▸ WORK TO BE COMPLETED
Only the lines below starting at the one containing "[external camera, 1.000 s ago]" and ending at the one containing "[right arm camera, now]" belong in the answer, each copied exactly.

▸ DATA BLOCK
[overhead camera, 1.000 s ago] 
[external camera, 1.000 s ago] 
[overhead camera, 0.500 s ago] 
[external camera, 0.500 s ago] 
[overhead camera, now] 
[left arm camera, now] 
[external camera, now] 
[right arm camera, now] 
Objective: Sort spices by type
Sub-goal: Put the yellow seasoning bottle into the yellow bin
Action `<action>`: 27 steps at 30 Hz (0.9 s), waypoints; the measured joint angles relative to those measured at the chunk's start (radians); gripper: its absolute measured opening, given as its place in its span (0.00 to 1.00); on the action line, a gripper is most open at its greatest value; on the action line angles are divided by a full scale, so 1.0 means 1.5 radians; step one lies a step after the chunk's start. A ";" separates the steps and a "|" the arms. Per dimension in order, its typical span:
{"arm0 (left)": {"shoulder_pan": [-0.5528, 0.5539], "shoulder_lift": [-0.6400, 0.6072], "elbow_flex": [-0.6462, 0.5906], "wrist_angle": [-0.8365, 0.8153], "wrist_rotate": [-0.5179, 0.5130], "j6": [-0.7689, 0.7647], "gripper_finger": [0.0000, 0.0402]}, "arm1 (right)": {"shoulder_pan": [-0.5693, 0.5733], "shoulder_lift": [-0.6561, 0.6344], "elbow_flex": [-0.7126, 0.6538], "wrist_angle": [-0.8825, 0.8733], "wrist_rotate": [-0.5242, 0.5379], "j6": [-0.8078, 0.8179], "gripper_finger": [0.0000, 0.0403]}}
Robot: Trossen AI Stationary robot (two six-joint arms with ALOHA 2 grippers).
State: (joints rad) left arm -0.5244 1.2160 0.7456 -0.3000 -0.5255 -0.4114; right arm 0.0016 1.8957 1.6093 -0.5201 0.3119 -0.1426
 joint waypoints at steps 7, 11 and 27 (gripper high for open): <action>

▸ REPLY
[external camera, 1.000 s ago] 
[overhead camera, 0.500 s ago] 
[external camera, 0.500 s ago] 
[overhead camera, now] 
[left arm camera, now] 
[external camera, now] 
[right arm camera, now] 

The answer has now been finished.